Boeing, Airbus seek to outperform each other
Aviation giants look to beef up their order books at Paris Air Show
24 June, 2017
French President Emmanuel Macron (C) opened the show in the presence of Airbus President and CEO Fabrice Bregier (R).
The biannual Paris Air Show, the biggest of its kind, opened last Monday at Le Bourget with all eyes at aviation giants Airbus and Boeing, which were set to use the show once again to beef up their order books, news wires reported. However, Lockheed Martin was on the way to steal the show as it was in the final stages of negotiating a $37 billion-plus deal to sell 440 F-35 fighter jets to a group of 11 nations, according to people familiar with the matter.
Boeing was first to 'attack' last Monday by unveiling a new version of its best selling 737 aircraft - 737 MAX 10, injecting life into a faltering civil aviation market. The US planemaker said it had more than 240 orders and commitments from at least 10 customers for the new 737, which can carry up to 230 people in a single-class configuration. “Many airports are running out of capacity and for those airports this is a perfect aircraft,” Ajay Singh, the chairman of low-cost Indian airline SpiceJet said cited by Reuters, as his company signed a provisional deal to buy 40 MAX 10s.

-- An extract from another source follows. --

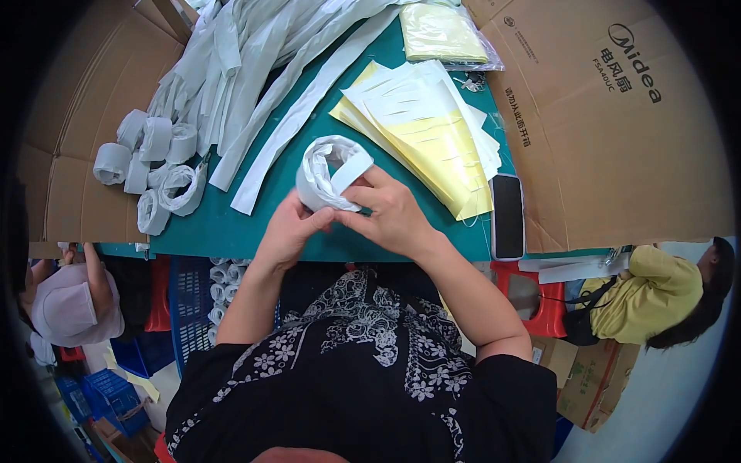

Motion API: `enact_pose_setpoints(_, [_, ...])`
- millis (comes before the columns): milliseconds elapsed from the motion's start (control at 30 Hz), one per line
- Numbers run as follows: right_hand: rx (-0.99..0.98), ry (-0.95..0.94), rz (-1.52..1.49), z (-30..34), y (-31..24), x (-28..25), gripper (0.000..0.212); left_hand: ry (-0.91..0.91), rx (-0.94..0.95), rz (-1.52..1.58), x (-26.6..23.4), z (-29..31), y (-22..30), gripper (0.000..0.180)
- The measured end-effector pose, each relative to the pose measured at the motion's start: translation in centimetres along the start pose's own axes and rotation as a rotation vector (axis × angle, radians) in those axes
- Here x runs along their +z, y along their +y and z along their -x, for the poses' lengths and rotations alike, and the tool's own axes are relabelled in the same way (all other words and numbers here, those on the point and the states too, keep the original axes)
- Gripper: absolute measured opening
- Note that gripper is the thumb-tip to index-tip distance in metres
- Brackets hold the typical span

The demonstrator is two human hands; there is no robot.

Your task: Rolling up fabric straps and inserting them into yellow protective sleeves at a factory workbench.

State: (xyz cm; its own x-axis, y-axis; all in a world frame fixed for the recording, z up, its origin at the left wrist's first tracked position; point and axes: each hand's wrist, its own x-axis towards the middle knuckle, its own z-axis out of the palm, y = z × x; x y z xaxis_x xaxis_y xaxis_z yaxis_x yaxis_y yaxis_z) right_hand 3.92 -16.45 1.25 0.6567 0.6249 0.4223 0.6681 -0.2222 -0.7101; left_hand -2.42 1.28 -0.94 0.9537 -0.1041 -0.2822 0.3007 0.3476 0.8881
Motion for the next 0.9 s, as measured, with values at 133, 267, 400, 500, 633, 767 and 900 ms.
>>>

However, Airbus immediately hit back with an order for 100 of its popular A320neo planes from leasing company GECAS, as well as a deal for 12 A321neos with Air Lease Corporation. Airbus sales chief John Leahy brushed off the latest Boeing challenge, saying that much of the interest in the MAX 10 was from existing Boeing customers switching orders from other models. “We think the 737 MAX 10 is a competitor to the MAX 9 and that's why a lot of people are converting,” he said.

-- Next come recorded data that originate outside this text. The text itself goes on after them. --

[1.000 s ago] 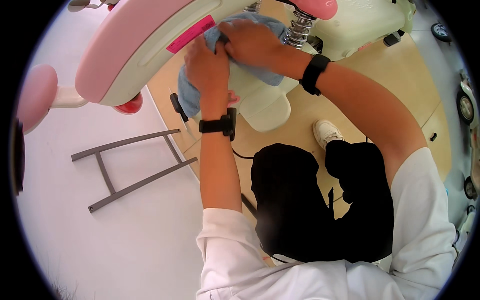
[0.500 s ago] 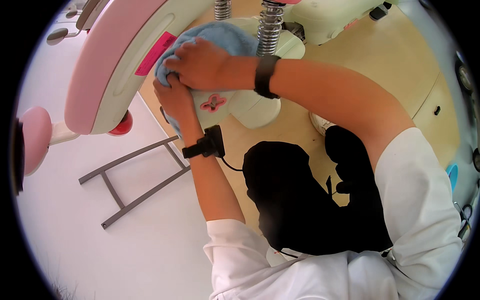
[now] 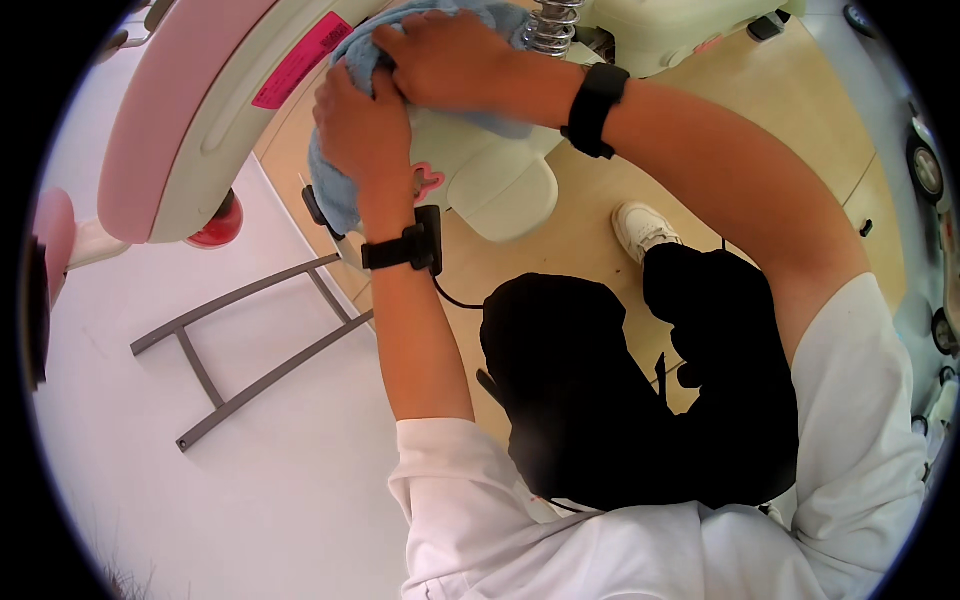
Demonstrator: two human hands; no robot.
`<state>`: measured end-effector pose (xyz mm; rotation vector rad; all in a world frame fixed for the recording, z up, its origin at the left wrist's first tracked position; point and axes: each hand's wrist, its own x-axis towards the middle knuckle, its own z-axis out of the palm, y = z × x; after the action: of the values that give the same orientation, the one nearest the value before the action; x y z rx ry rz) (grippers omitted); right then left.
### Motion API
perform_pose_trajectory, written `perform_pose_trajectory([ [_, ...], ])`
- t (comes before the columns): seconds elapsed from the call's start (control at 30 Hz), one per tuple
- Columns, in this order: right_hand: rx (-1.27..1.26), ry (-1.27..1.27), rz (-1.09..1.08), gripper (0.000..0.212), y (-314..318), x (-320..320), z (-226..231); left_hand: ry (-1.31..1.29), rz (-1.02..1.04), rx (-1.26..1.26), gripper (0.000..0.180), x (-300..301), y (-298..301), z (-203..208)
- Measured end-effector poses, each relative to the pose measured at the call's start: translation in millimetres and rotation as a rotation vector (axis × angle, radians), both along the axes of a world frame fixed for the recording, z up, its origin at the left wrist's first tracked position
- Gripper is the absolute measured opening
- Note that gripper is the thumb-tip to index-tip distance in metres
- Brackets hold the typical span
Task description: The person wipes the handlebars, seat, and body of a small electric scooter with a cloth, then moves to a second scooter to wipe its seat, body, and front light housing.
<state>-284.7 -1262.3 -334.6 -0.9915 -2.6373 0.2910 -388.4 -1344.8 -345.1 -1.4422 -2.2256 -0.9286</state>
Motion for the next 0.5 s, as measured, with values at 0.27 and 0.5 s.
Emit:
perform_pose_trajectory([
  [0.27,0.392,0.203,0.182,0.039,-61.1,-56.2,-2.2,-0.423,0.077,0.075,0.042,-52.9,-68.9,-27.2],
  [0.5,0.225,0.227,0.185,0.037,-50.3,-44.1,-1.2,-0.626,0.144,0.004,0.045,-35.0,-48.1,-3.2],
])
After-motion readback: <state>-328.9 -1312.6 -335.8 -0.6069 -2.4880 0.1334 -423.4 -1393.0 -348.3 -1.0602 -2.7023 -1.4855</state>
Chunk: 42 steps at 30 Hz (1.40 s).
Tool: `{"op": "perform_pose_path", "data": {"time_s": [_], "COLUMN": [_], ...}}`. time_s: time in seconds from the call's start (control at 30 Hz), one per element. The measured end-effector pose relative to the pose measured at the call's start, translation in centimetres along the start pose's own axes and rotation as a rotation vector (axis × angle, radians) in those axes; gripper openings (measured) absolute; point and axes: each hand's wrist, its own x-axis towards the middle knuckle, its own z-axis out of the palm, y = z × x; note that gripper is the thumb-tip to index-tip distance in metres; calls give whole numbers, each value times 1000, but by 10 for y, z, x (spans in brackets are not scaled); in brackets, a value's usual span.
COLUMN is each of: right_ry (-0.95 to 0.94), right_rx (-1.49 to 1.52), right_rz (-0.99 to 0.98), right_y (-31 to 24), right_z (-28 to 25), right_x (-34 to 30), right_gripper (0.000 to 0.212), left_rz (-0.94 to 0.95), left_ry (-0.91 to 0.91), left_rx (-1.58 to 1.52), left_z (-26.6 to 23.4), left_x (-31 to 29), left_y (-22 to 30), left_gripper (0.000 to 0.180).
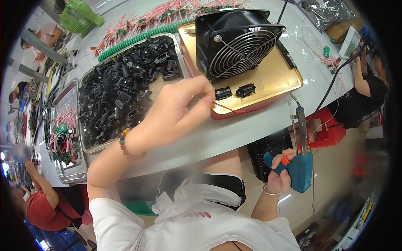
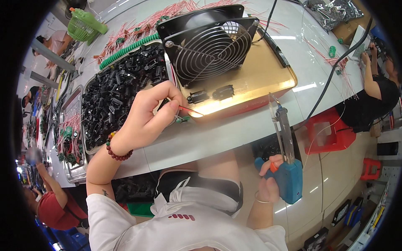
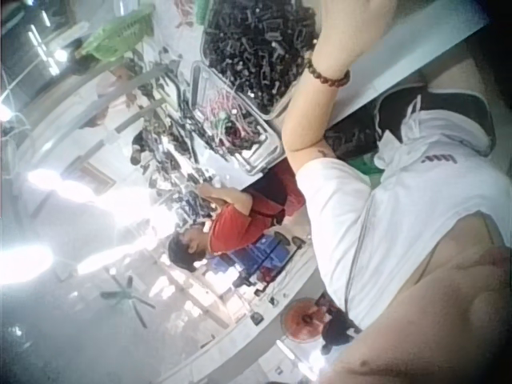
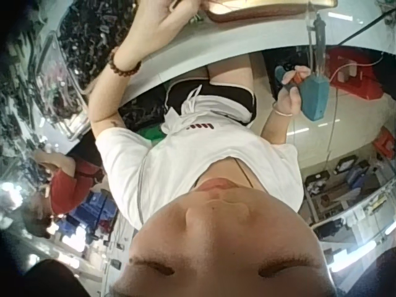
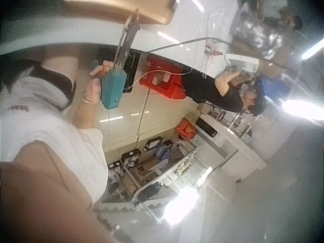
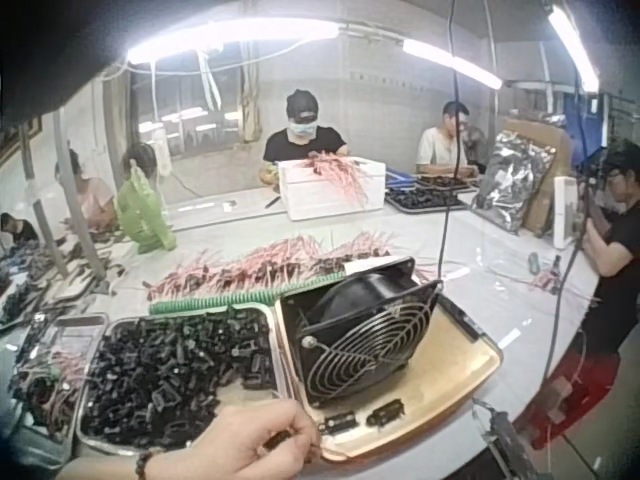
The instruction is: The person assembles electronic components by positioning plastic housings on a fixture and soldering wires and circuit boards to them using a soldering gun.
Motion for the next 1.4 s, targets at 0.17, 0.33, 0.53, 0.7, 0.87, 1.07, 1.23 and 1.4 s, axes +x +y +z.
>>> {"op": "perform_pose_path", "data": {"time_s": [0.17, 0.33, 0.53, 0.7, 0.87, 1.07, 1.23, 1.4], "right_ry": [-11, -48, -31, -148, -119, -136, -141, -155], "right_rx": [-11, 21, -88, -110, -204, -269, -265, -290], "right_rz": [17, 17, 118, 8, 170, 92, 111, 126], "right_y": [-6, -7, -19, -16, -31, -25, -23, -29], "right_z": [12, 22, 40, 41, 50, 52, 55, 52], "right_x": [1, 3, 1, 3, -2, -4, -4, -5], "right_gripper": [44, 43, 50, 48, 48, 48, 47, 46], "left_rz": [-49, -45, -229, 7, -150, -55, -96, -110], "left_ry": [58, 60, 30, 124, 71, 88, 82, 78], "left_rx": [-34, -70, -152, -76, -15, -31, -54, -85], "left_z": [3, 3, -1, 2, -3, -5, -5, -3], "left_x": [3, 7, 6, 9, 9, 7, 4, 4], "left_y": [-7, -11, -8, -24, -16, -18, -24, -19], "left_gripper": [11, 12, 12, 13, 10, 13, 13, 13]}}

In fact 20 of SpiceJet's provisional order for 40 MAX 10s were conversions from an existing order for other 737 models. GECAS also converted an existing 737 order for 20 planes to the new model and Europe's largest tour operator TUI Group did likewise for 18 aircraft. Boeing, however, did announce provisional new orders for 90 MAX 10s including 50 from Indonesia's Lion Air. It also won a boost from leasing giant AerCap for its 787 Dreamliner long-range jet, which falls into a category for which demand has been fragile over the past year.
Industry sources said that Airbus was to announce an order for 10 of its A350-900 wide-body jets from Ethiopian Airways, while it also looked set to clinch a $5-billion deal with low-cost carrier Viva Air Peru. Providing reassurance for planemakers, Qatar Airways said it was sticking with plans to increase its fleet and routes despite a diplomatic rift with several Arab nations.

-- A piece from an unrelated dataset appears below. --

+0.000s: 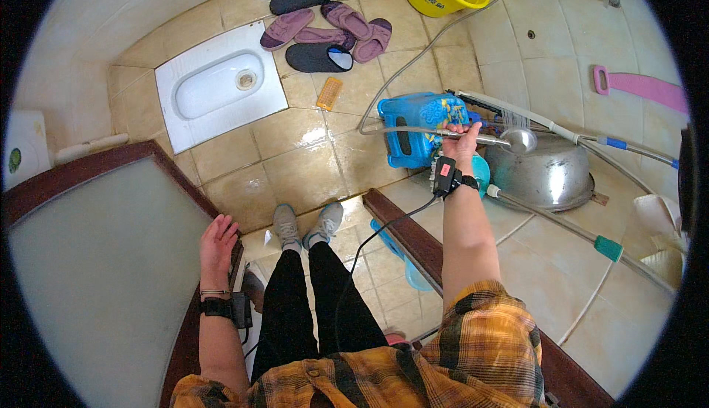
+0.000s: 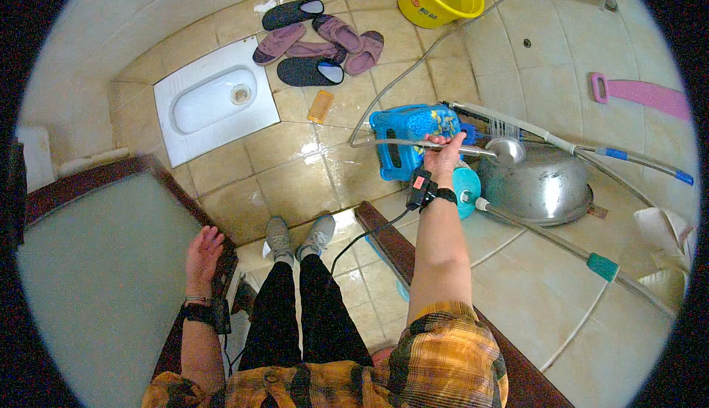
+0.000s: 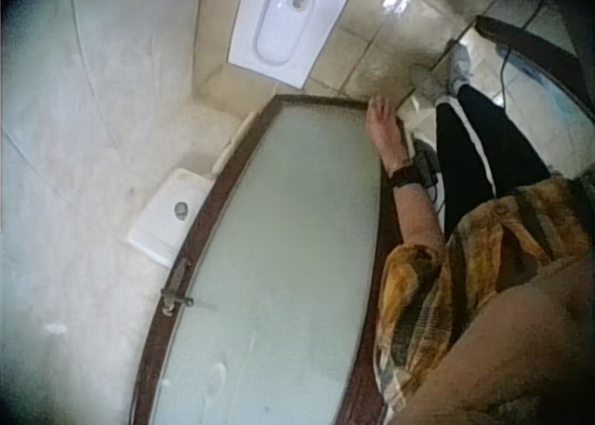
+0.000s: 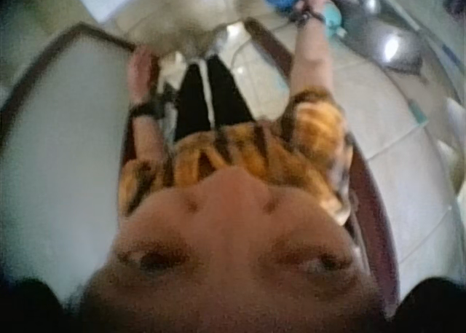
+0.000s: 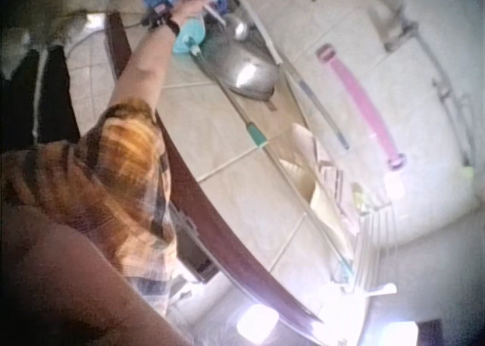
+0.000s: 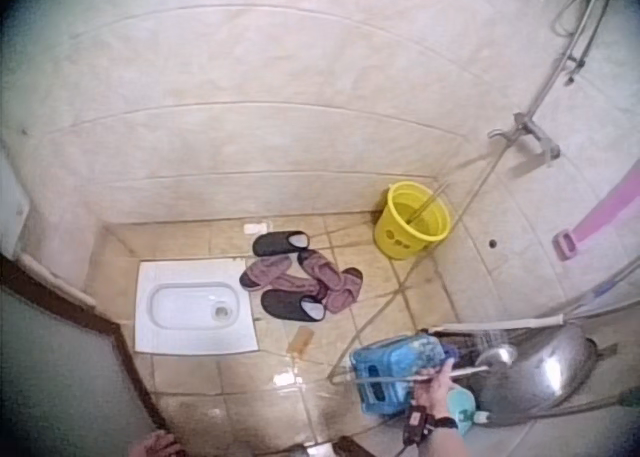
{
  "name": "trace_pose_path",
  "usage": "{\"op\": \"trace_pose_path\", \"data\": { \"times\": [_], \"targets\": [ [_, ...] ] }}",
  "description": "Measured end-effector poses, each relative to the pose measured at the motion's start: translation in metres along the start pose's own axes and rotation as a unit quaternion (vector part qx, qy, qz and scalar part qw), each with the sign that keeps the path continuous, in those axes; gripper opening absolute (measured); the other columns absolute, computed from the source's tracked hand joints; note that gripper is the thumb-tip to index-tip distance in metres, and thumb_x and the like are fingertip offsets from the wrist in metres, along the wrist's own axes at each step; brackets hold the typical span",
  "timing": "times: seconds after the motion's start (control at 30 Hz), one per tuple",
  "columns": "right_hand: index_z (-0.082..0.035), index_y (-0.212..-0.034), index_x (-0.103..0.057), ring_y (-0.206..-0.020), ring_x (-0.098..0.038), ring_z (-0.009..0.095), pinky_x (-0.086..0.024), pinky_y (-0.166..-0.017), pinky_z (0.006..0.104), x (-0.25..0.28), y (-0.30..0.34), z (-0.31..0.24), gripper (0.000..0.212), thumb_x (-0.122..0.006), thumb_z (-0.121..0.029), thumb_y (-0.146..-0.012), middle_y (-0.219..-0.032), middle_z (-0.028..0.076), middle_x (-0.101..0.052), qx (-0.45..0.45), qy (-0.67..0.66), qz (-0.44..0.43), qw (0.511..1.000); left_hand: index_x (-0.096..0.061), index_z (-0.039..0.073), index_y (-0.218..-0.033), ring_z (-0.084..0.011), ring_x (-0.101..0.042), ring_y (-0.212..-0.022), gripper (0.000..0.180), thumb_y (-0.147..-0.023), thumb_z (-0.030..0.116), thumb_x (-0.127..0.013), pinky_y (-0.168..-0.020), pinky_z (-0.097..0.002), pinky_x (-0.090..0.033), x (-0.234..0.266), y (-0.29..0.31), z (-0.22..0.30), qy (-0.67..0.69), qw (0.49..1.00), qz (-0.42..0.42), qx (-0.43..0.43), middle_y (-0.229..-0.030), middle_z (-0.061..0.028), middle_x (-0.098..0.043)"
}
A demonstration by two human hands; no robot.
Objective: The person scrubs several pairs of slippers on the bathroom floor using a yellow sponge, then rinses them with water from a ladle. The person handles purple and dark-colored slippers one at a time, turning them over to clean different sides.
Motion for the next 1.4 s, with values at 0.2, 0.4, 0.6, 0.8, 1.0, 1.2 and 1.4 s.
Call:
{"op": "trace_pose_path", "data": {
  "times": [0.2,0.4,0.6,0.8,1.0,1.2,1.4],
  "targets": [
    [-0.014,-0.069,-0.039,-0.058,-0.046,0.021,-0.047,-0.08,0.0491,-0.009,0.0,-0.021,0.052,-0.048,-0.057,-0.095,-0.059,0.003,-0.041,0.011,-0.02,-0.015,1.0,-0.054,0.005,-0.128,-0.0257,-0.063,-0.107,0.037,-0.098,0.027,-0.053,-0.088,-0.0353,-0.048,0.006,-0.005,-0.002,-0.002,1.0,0.015,0.013,-0.123,-0.0103,-0.064],
    [-0.013,-0.069,-0.041,-0.058,-0.046,0.021,-0.049,-0.077,0.049,-0.022,-0.002,-0.041,0.05,-0.048,-0.054,-0.097,-0.058,0.004,-0.041,0.026,-0.004,-0.036,0.999,-0.053,0.004,-0.129,-0.0258,-0.064,-0.107,0.038,-0.098,0.025,-0.053,-0.086,-0.0345,-0.05,0.001,-0.002,-0.001,0.002,1.0,0.005,0.007,-0.124,-0.0113,-0.063],
    [-0.012,-0.07,-0.041,-0.057,-0.046,0.022,-0.049,-0.074,0.0489,-0.003,-0.005,-0.026,0.047,-0.047,-0.048,-0.099,-0.059,0.005,-0.043,0.006,0.034,0.015,0.999,-0.052,0.002,-0.13,-0.0262,-0.063,-0.107,0.038,-0.098,0.024,-0.052,-0.087,-0.0353,-0.05,-0.003,0.001,-0.002,0.01,1.0,0.002,0.01,-0.124,-0.0121,-0.063],
    [-0.012,-0.074,-0.041,-0.055,-0.047,0.023,-0.049,-0.069,0.0496,0.017,0.011,0.038,0.043,-0.051,-0.046,-0.098,-0.06,0.005,-0.043,-0.104,0.114,0.036,0.987,-0.052,0.002,-0.13,-0.0267,-0.063,-0.106,0.039,-0.098,0.023,-0.053,-0.086,-0.0358,-0.05,-0.008,0.008,-0.003,0.009,1.0,0.001,0.01,-0.123,-0.0127,-0.063],
    [-0.012,-0.075,-0.041,-0.052,-0.046,0.022,-0.049,-0.063,0.0495,0.011,0.033,0.084,0.038,-0.055,-0.04,-0.097,-0.058,0.003,-0.04,-0.188,0.19,-0.003,0.964,-0.052,0.002,-0.13,-0.0264,-0.064,-0.105,0.038,-0.098,0.023,-0.053,-0.084,-0.0352,-0.05,-0.008,0.014,-0.001,-0.008,1.0,0.022,0.009,-0.123,-0.0128,-0.063],
    [-0.012,-0.077,-0.042,-0.049,-0.045,0.021,-0.051,-0.062,0.0492,-0.002,0.042,0.098,0.034,-0.057,-0.036,-0.096,-0.055,0.002,-0.04,-0.218,0.273,-0.026,0.937,-0.052,0.002,-0.129,-0.0257,-0.064,-0.106,0.037,-0.098,0.023,-0.053,-0.083,-0.0344,-0.05,-0.011,0.015,0.001,-0.012,1.0,0.008,0.002,-0.124,-0.013,-0.063],
    [-0.01,-0.072,-0.043,-0.047,-0.047,0.02,-0.053,-0.055,0.0418,-0.025,0.052,0.1,0.035,-0.058,-0.031,-0.096,-0.054,0.004,-0.042,-0.222,0.3,-0.079,0.924,-0.053,0.002,-0.128,-0.0256,-0.064,-0.106,0.037,-0.099,0.024,-0.053,-0.082,-0.0326,-0.05,-0.016,0.014,-0.001,-0.007,1.0,0.004,0.006,-0.123,-0.0126,-0.063]
  ]
}}
Point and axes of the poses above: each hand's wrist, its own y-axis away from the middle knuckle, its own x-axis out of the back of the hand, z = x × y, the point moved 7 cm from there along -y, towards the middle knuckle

The air show was opened by French President Emmanuel Macron, who arrived at Le Bourget aboard an Airbus A400M military transporter. His arrival was followed by a flypast by the world's largest passenger plane, the Airbus A380. The ceremony showed high-level support to two ambitious European aerospace projects tarnished by difficulties: the A400M because of chronic cost overruns and delays and the A380 because of weak sales that threaten its future. Meanwhile Airbus announced it was working on an A380 upgrade, dubbed A380plus, with fuel-saving wingtips, while CEO Fabrice Bregier said that the company was in talks with several potential customers for the upgraded plane.